Gansu Province Medical Genetics Center, Gansu Provincial Maternal and Child Health Hospital, Lanzhou, China.
Front Pharmacol. 2024 Apr 12;15:1389440. doi: 10.3389/fphar.2024.1389440. eCollection 2024.
Glioblastoma (GBM) is a common and highly aggressive brain tumor with a poor prognosis for patients. It is urgently needed to identify potential small molecule drugs that specifically target key genes associated with GBM development and prognosis. Differentially expressed genes (DEGs) between GBM and normal tissues were obtained by data mining the Gene Expression Omnibus (GEO) and The Cancer Genome Atlas (TCGA) databases. Gene function annotation was performed to investigate the potential functions of the DEGs. A protein-protein interaction (PPI) network was constructed to explore hub genes associated with GBM. Bioinformatics analysis was used to screen the potential therapeutic and prognostic genes. Finally, potential small molecule drugs were predicted using the DGIdb database and verified using chemical informatics methods including absorption, distribution, metabolism, excretion, toxicity (ADMET), and molecular docking studies. A total of 429 DEGs were identified, of which 19 hub genes were obtained through PPI analysis. The hub genes were confirmed as potential therapeutic targets by functional enrichment and mRNA expression. Survival analysis and protein expression confirmed centromere protein A (CENPA) as a prognostic target in GBM. Four small molecule drugs were predicted for the treatment of GBM. Our study suggests some promising potential therapeutic targets and small molecule drugs for the treatment of GBM, providing new ideas for further research and targeted drug development.
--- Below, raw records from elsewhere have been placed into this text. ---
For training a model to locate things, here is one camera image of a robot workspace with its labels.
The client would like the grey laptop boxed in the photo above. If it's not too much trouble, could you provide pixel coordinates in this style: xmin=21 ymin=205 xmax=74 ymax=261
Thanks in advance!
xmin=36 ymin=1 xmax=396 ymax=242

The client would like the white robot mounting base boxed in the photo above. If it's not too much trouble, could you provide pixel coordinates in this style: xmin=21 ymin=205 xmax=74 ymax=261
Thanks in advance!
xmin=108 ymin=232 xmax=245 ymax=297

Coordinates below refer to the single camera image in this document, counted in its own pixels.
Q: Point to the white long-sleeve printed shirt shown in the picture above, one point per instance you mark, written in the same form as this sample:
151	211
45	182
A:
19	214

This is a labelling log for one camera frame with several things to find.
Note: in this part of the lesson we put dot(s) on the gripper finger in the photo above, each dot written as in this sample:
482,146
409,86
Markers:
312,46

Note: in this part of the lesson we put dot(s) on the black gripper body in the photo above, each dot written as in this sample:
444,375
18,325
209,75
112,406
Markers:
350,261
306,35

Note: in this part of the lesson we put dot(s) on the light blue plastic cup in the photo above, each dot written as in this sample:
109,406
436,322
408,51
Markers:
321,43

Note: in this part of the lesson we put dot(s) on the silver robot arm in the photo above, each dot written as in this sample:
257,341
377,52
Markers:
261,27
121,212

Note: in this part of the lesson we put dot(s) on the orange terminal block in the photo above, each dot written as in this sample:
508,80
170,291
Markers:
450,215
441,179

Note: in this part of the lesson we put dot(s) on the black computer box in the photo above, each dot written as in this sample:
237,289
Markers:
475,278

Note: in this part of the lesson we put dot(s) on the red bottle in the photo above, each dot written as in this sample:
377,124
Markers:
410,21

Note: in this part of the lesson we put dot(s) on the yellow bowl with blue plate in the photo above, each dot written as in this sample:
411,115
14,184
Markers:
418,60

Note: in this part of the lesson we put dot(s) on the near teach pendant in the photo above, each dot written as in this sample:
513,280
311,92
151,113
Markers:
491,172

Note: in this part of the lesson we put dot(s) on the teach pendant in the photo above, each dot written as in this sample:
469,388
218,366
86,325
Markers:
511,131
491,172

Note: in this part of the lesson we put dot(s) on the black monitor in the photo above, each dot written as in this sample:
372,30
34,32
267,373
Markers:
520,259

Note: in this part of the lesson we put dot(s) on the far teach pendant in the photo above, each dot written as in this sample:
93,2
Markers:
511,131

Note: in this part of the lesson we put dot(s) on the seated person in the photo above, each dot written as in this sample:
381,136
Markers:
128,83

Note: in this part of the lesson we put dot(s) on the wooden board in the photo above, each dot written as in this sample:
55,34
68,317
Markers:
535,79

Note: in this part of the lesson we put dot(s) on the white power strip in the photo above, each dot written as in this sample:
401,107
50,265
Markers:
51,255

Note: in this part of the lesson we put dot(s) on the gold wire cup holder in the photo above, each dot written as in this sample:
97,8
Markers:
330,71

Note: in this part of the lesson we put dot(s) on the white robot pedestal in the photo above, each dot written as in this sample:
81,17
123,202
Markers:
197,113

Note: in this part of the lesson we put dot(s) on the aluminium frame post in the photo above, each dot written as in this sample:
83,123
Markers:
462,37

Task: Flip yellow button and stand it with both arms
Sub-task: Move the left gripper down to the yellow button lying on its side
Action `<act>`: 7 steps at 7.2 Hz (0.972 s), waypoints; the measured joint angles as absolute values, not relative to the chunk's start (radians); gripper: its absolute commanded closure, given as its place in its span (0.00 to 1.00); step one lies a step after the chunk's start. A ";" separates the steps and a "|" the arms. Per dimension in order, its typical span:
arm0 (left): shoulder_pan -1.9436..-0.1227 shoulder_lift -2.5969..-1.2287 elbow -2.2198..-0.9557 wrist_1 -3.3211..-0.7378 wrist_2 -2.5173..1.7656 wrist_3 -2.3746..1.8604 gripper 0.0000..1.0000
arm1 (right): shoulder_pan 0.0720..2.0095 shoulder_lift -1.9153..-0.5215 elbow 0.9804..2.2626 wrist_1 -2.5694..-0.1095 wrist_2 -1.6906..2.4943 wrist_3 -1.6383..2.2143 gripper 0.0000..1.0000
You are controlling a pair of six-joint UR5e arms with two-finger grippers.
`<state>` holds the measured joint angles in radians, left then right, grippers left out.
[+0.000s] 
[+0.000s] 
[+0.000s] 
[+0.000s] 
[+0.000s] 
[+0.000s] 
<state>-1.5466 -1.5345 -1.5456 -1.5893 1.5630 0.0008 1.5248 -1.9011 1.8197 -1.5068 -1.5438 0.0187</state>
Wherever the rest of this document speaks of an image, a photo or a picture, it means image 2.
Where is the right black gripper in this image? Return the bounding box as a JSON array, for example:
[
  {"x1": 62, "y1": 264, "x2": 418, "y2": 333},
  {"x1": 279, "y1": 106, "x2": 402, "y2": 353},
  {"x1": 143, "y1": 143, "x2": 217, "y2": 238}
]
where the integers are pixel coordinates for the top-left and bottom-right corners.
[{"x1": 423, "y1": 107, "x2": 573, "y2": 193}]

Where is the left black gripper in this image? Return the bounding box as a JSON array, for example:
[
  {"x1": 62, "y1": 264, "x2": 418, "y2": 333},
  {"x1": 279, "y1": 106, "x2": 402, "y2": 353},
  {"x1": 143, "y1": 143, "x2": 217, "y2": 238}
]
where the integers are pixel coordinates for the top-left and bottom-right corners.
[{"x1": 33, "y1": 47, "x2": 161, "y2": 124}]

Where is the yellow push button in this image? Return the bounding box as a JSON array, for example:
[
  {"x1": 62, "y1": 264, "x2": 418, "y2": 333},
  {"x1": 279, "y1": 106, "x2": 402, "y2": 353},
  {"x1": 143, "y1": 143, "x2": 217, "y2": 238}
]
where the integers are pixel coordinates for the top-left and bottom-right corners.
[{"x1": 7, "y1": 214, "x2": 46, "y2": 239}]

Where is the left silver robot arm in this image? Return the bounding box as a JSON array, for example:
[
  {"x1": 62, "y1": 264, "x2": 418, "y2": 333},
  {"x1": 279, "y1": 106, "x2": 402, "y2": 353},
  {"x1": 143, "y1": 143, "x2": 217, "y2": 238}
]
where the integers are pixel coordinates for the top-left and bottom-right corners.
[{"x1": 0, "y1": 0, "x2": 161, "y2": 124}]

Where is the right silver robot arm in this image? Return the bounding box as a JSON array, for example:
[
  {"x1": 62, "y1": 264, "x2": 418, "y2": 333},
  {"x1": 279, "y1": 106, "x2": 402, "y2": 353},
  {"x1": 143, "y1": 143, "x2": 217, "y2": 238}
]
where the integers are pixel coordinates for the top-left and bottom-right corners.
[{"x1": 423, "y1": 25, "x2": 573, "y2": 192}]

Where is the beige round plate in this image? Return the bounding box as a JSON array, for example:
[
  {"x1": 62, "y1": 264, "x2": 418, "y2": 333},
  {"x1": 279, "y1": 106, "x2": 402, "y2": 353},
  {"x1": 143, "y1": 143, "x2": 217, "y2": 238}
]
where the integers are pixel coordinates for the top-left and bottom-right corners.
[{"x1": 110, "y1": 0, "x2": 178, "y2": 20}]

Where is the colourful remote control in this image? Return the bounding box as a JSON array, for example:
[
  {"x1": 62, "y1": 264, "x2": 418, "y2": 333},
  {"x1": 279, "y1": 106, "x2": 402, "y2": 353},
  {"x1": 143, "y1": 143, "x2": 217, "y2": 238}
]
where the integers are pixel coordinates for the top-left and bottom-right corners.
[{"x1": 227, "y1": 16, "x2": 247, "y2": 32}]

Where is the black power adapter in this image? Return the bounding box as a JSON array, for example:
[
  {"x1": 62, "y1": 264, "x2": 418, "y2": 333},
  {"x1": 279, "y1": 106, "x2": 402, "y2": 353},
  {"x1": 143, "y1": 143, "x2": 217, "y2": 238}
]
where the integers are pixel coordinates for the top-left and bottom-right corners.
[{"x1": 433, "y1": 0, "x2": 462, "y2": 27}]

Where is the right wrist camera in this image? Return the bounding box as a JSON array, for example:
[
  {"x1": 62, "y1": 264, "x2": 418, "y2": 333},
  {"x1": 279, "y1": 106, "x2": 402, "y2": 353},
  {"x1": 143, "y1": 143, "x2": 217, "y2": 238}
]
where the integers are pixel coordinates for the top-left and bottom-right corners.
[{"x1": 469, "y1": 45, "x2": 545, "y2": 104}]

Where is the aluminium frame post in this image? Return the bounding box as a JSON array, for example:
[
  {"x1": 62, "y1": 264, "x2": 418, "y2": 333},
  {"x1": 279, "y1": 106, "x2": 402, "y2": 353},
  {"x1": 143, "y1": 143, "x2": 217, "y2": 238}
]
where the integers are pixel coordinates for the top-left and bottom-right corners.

胶质母细胞瘤(GBM)是一种常见且具有高度侵袭性的脑肿瘤,患者预后较差。迫切需要鉴定出特异性靶向与GBM发生发展及预后相关关键基因的潜在小分子药物。通过挖掘基因表达综合数据库(GEO)和癌症基因组图谱(TCGA)数据库,获取GBM与正常组织之间的差异表达基因(DEGs)。进行基因功能注释以研究DEGs的潜在功能。构建蛋白质-蛋白质相互作用(PPI)网络以探索与GBM相关的枢纽基因。利用生物信息学分析筛选潜在的治疗和预后基因。最后,使用DGIdb数据库预测潜在的小分子药物,并通过包括吸收、分布、代谢、排泄、毒性(ADMET)和分子对接研究在内的化学信息学方法进行验证。共鉴定出429个DEGs,其中通过PPI分析获得了19个枢纽基因。通过功能富集和mRNA表达,这些枢纽基因被确认为潜在的治疗靶点。生存分析和蛋白质表达证实着丝粒蛋白A(CENPA)是GBM的一个预后靶点。预测了4种用于治疗GBM的小分子药物。我们的研究提示了一些有前景的潜在治疗靶点和用于治疗GBM的小分子药物,为进一步研究和靶向药物开发提供了新思路。